I couldn't decide if she was kidding or not. "Ellen, you can have it either way. I don't know what you want."

Her face sobered as she looked down at me. "No," she said at last. "No, you don't." She turned to the mirror and began that aimless tossing of hair women are prone to. "I told you you couldn't afford me, honey."

At the door, brisk and businesslike, she said, "Thomas, I do wish you luck. If you still want my advice, it's available." The warm smile, the entrepreneur's, was, at last, back. "The usual rate, 'course."

"Of course." When I stepped toward the door, she stepped through it and was gone.

By the next Saturday, I had nearly a dozen applications. We met again after work, in the restaurant. Neither of us mentioned our last encounter. I brought Sam along; normally I boarded her.

Three of the applicants had fulfilled the request for a photograph with pornographic Polaroids–not what the ad required. They were, like most porn, more clinical that erotic. I had tossed them out as a gesture to my own integrity.
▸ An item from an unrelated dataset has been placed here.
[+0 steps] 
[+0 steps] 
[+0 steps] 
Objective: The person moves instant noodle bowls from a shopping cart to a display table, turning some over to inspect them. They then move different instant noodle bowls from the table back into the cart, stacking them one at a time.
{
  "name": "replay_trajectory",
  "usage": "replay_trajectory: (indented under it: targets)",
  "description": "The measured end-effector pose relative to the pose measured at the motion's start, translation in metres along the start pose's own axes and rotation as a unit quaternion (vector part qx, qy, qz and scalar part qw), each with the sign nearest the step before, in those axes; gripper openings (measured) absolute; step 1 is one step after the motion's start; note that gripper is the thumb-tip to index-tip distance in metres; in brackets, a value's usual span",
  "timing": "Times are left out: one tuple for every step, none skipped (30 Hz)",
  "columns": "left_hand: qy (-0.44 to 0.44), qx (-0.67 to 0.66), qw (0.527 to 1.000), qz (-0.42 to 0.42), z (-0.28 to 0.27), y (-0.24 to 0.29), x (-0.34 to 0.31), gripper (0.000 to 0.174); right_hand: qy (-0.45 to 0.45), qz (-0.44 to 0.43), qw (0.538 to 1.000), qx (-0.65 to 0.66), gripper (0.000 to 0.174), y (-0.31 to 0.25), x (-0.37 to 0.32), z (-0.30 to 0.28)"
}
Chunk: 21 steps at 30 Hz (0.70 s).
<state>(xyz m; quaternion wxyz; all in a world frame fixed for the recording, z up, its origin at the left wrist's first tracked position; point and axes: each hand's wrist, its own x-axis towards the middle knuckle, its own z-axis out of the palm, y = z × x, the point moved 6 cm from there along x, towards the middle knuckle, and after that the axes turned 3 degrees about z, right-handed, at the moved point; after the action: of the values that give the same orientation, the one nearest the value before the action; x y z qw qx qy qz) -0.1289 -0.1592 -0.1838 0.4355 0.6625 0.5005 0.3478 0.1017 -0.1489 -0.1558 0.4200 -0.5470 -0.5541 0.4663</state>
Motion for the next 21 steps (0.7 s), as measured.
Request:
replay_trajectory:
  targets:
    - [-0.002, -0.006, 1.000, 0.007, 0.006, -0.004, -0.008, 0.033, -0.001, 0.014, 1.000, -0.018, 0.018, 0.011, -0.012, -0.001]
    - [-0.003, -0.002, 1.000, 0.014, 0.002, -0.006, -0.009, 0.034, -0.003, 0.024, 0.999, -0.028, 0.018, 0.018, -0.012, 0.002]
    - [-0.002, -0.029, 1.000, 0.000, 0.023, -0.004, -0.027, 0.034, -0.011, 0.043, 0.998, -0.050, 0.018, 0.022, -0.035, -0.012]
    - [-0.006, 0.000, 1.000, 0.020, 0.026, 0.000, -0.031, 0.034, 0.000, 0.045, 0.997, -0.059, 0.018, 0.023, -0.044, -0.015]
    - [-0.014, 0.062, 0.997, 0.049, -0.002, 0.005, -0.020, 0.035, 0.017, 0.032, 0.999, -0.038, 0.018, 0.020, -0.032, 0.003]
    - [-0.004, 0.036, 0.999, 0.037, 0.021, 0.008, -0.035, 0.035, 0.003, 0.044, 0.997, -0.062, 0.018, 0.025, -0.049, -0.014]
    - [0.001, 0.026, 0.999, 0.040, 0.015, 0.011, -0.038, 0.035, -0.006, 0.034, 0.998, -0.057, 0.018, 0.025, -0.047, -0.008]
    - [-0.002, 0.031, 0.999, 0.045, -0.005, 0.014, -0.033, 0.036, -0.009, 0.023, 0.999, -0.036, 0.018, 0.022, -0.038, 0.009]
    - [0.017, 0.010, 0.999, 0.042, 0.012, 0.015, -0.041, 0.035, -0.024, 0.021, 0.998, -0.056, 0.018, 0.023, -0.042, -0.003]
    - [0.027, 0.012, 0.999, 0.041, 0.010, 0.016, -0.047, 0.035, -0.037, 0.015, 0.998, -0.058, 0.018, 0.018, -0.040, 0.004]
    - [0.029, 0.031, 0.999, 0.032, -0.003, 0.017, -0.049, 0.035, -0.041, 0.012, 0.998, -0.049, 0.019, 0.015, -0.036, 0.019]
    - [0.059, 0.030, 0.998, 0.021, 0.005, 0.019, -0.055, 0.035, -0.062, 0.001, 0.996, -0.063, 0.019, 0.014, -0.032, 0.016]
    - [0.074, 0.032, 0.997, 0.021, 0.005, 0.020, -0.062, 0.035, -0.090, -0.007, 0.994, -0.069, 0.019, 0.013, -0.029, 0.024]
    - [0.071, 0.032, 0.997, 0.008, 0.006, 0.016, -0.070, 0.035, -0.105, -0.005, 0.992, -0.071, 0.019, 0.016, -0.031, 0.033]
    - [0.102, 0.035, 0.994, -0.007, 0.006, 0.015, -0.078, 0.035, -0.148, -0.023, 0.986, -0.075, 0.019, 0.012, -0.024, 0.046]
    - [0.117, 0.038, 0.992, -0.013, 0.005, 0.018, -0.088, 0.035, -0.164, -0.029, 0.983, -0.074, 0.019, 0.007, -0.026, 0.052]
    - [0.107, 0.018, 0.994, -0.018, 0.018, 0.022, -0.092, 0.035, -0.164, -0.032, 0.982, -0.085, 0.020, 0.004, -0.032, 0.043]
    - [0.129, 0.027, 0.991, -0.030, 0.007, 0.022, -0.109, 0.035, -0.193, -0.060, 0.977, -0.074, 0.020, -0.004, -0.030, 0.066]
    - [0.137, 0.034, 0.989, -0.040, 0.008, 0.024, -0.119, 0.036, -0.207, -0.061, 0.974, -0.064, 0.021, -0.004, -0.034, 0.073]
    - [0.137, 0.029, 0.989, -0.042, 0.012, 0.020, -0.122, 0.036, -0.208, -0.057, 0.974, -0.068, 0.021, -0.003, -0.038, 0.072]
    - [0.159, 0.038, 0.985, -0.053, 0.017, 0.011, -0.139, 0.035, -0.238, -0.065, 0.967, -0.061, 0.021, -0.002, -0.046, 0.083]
I called two of the original four and made appointments to meet them at Harrah's on consecutive nights for dinner and an interview. The first would be Monday. I had brought the applications of five others with me. Two I wasn't interested in, but I was curious to hear Ellen's reaction to them. She looked through the five letters and pictures, and separated out two photographs. She studied each silently, then handed them to me. "These two," she said. "The best so far." One was a dark, feral-looking girl, the other a woman about thirty with a solid, intelligent face.

I examined the pictures. I remembered the letter of the younger one, Terry Shackleford. Most of them signed a first name only, or vague signatures like, "Your Interested Friend." Terry looked Chicana, so I suspected the name was fake. Her letter had a gritty tone that put me off until I read it a second time and realized that it had voice–that quality that made you feel not only that you knew the writer, but that she was worth knowing.

"This 'Linda' one is interesting," Ellen said, penetrating my reverie. "She's older. I bet she turned tricks for a while, got tired of it. She may be unemployed and desperate. Worry about kids. When you talk to her, watch for lying." I nodded. "But maybe not," she added. "She doesn't sound desperate. A little tired. Can you handle tired?" she said, the slightest edge of mockery creeping into her voice.

"It depends on why she's tired," I said defensively. "I'll interview her."

"Elise says she turned you down."

"I never offered."

"Face," Ellen said. We talked; I drove back that night, the letters and pictures beside me on the passenger seat, Sam asleep in back.